According to the results shown in Tables 2 to 4, in each of Alloys No. 1 to No. 17, the conductors were manufactured by being subjected to the process A or the process B (Table 2 and Table 3), thus resulting in a yield stress that provides a sufficient lifetime for a desired radius, and an electrical conductivity within a range of 50 to 98% IACS. In particular, the process B resulted in an elongation of less than 5%, which is a preferable range.
However, in Alloys No. 1 to No. 17, one or both of the 0.2% yield stress and the electrical conductivity of the conductor that was subjected to the process C during manufacturing (Table 4) was/were out of the respective ranges of to the present invention.
In Alloy No. 18, the 0.2% yield stress of the conductor that was subjected to the process A during manufacturing (Table 2), was out of the range of to the present invention.
In each of Alloy Nos. 19 and 20, the conductor that was subjected to the process A during manufacturing had a high yield stress that is sufficient for lifetime specification, but had an electrical conductivity that was out of the range of to the present invention. In addition, the conductor that was subjected to the process B or C resulted similarly. This is because the content of Sn or Zn in the alloy composition exceeded the upper limit of the range of the present invention.
Next, conductors in inventive examples that were made of alloys shown by Alloy Nos. in Table 1 and manufactured by the processes A, B, and C (Table 2, Table 3, and Table 4) were each sandwiched with composite materials made of a PET plastic and an adhesive (from Riken Technos Corporation, flexible flat cable for airbag (insulating films), resin thickness of 25 µm, adhesive thickness of 20 µm) while being given a tension of 0.35 kgf or 0.2 kgf, each subjected to a laminating process by pressing the conductor from both sides, to be manufactured into a flat cable. Conditions of the laminating process included a pressing temperature of 165°C, a pressing time period of 3 minutes, and a pressing pressure of 0.5 MPa.

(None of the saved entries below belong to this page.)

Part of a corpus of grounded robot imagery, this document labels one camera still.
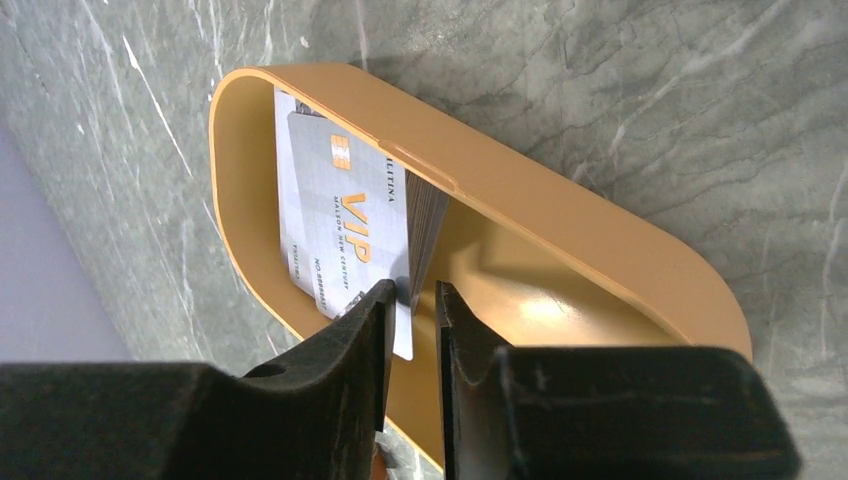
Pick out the orange oval tray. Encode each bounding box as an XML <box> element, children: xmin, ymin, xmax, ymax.
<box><xmin>209</xmin><ymin>63</ymin><xmax>752</xmax><ymax>468</ymax></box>

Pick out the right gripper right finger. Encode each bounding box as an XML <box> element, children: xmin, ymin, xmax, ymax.
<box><xmin>435</xmin><ymin>282</ymin><xmax>802</xmax><ymax>479</ymax></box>

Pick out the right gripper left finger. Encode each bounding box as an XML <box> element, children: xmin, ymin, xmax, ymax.
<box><xmin>1</xmin><ymin>280</ymin><xmax>395</xmax><ymax>479</ymax></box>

In addition, combining Alloy Nos. 18, 19, and 20 shown in Table 1 and the process A (Table 2), flat cables were manufactured in a manner similar to the above.
Next, in each of Alloys No. 1 to No. 17 and Alloys No. 18 to No. 20, pitch deviations between conductors in forming the laminate, changes in cross-sectional areas of the conductors in forming the laminate, and residual yield stresses of the conductors after a bending test were observed and measured by the following method. It should be noted that, in a flat cable before the bending test (initial product), an electrical conductivity of a wide strip before subjected to slit formation was measured by a four-terminal method, thereafter, in the flat cable after the bending test, an electrical conductivity of a wide strip (12.75 mm) was measured, under an identical bending test environment, and it was confirmed that there was no change in electrical conductivity before and after the bending test.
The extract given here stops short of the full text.